▸ What is needed: Show me every line in the listing that has the word "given".

▸ Data section:
+++

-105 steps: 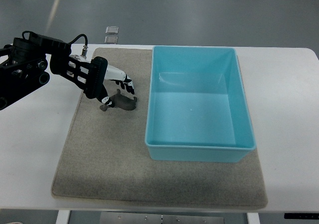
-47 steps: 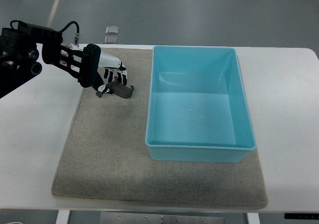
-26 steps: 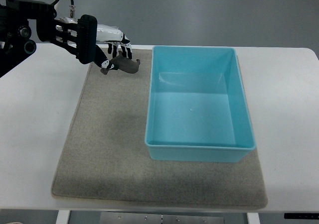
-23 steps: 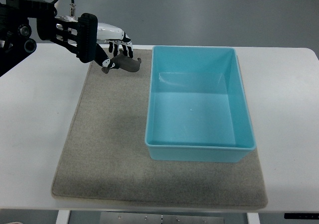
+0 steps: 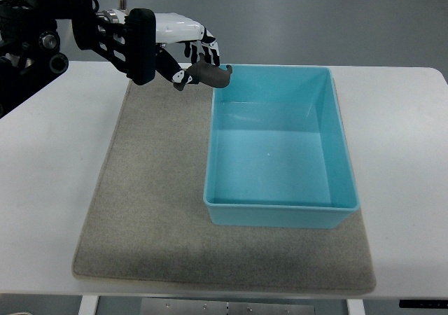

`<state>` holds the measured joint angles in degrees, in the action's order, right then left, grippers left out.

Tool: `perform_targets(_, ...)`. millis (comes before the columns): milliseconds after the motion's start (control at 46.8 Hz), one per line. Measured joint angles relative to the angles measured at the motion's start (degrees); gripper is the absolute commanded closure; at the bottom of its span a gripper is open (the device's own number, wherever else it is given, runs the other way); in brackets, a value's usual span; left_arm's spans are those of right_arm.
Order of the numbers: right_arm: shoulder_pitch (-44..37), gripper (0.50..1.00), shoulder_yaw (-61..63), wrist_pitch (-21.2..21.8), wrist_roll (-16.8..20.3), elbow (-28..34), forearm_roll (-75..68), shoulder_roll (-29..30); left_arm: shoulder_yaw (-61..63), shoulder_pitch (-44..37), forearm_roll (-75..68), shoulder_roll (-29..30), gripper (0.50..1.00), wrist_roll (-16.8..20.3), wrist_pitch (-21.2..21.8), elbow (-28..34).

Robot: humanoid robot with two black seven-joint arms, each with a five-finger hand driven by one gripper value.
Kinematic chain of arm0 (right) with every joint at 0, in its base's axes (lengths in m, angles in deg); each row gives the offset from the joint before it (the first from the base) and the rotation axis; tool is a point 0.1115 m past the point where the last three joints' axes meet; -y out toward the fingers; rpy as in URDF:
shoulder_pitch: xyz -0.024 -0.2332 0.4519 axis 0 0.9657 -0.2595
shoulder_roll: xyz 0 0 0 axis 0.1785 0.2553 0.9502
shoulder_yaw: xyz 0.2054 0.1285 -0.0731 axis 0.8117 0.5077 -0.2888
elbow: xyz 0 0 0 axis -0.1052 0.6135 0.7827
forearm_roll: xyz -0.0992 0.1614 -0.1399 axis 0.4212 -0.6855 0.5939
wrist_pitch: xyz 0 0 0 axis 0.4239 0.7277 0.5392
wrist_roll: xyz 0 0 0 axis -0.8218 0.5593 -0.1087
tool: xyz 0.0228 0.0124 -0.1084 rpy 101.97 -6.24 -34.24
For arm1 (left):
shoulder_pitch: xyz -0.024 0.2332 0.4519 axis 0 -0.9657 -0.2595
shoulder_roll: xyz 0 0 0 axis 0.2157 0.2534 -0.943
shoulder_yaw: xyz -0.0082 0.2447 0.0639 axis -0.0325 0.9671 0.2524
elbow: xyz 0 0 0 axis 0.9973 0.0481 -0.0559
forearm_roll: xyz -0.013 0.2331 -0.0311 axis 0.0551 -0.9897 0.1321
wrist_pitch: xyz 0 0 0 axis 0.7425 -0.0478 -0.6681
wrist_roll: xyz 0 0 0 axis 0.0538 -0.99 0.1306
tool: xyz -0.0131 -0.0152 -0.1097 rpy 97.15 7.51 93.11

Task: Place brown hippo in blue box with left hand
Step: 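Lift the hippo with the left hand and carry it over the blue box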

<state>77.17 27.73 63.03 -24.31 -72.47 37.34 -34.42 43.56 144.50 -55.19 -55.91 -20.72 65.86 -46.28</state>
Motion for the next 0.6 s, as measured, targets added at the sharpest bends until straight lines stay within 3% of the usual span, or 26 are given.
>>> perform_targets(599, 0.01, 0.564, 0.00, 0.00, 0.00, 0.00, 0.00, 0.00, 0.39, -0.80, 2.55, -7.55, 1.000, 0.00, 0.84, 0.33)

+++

▸ Exercise result:
Tool: `perform_targets(_, ...)`. millis (comes before the columns): milliseconds after the motion's start (control at 46.8 Hz), one per line. Measured joint angles relative to the angles measured at the motion's start (degrees); gripper is the absolute commanded closure; at the bottom of its span a gripper is open (the device's own number, wherever else it is given, runs the other way); in brackets, a value's usual span; left_arm's spans are those of right_arm.
Motion for the next 0.6 s, as measured, targets added at the sharpest bends until straight lines stay within 3% of the usual span, or 26 are given.

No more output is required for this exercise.